I only mention this because it seems plausible to me that the embedded IP kernel could be better implemented. The last ephemeral port assignment could be cached in flash so that we don’t start over with the same base assignment, incrementing up from there, when the system is rebooted. Note that Eric Norum is on the distribution and I understand that he actually was a force behind porting in the IP kernel for the RTEMS. So I was curious about what opinions he might have on that issue.

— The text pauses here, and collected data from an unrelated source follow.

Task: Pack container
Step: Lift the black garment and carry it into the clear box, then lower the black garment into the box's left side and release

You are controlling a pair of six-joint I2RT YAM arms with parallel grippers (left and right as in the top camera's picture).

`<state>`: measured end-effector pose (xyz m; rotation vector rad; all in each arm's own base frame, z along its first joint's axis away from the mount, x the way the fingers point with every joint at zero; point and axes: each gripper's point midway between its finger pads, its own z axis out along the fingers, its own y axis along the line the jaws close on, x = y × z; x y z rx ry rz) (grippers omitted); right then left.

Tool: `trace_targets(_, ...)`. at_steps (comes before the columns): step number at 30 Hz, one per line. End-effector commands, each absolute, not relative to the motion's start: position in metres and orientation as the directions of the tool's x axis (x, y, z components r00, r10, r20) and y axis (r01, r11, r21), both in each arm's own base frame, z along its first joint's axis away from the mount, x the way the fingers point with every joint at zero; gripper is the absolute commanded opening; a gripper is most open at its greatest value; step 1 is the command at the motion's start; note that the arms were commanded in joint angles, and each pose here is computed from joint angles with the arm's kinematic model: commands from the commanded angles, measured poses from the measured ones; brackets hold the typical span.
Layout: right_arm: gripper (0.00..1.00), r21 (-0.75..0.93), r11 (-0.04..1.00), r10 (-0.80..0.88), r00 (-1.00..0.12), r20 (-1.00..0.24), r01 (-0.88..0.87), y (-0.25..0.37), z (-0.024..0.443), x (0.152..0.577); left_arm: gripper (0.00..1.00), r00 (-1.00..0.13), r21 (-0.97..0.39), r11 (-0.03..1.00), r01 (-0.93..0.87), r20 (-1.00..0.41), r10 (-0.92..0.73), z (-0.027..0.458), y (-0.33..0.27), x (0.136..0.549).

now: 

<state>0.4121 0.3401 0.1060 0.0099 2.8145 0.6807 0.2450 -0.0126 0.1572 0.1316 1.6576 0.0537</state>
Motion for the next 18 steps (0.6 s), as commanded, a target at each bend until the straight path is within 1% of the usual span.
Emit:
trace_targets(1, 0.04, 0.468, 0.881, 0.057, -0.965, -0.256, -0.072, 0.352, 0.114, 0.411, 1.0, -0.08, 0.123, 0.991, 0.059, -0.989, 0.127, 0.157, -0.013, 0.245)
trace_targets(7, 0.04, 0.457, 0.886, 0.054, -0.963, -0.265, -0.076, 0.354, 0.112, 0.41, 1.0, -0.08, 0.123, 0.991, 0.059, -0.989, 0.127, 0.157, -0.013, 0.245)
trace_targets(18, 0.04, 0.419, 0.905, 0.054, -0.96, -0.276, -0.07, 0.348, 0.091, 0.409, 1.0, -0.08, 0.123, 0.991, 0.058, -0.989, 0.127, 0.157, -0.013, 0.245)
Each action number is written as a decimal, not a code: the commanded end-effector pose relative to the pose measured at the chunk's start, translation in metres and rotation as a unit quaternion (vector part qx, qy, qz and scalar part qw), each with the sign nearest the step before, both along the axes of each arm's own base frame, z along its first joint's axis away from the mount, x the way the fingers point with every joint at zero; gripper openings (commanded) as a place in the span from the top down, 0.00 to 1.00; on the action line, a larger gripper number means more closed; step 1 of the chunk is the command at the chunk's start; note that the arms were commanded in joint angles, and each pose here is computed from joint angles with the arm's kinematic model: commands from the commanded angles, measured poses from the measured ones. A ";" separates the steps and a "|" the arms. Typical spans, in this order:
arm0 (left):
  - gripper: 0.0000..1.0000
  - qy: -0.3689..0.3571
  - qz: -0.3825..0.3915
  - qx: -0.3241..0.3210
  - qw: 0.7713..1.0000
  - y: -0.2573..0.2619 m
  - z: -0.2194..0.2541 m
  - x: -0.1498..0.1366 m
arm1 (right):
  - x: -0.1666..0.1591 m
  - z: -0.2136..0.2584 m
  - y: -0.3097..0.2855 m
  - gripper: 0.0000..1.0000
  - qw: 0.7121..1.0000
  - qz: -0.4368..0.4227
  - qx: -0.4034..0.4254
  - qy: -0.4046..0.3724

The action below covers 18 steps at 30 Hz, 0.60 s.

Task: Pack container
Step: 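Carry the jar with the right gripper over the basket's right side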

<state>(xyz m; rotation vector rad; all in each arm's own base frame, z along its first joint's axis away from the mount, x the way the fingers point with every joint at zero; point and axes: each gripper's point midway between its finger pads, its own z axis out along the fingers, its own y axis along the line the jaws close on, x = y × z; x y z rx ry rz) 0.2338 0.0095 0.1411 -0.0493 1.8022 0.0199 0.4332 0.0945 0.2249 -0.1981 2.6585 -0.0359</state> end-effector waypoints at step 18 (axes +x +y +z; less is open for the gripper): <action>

> In my opinion the problem must be solved at connection, 
> not at shutdown.

The error messages that you observed appear to indicate that the client library was waiting (a long time) for the IP kernel to connect the TCP circuit. Therefore, since CA is based on TCP then (as the code is implemented) this leaves this solving to the implementers of the IP kernel (but see my comments below).

> This is normal and worked fine with 3.13.
>

However, considering this observation, it does occur to me now that this observation could result from fundamental CA client library design differences between R3.13 and R3.14.

o In R3.13, all unresponsive TCP circuits were abruptly disconnected and restarted if they remained unresponsive for more than EPICS_CA_CONN_TMO seconds. This is the CA knows better approach.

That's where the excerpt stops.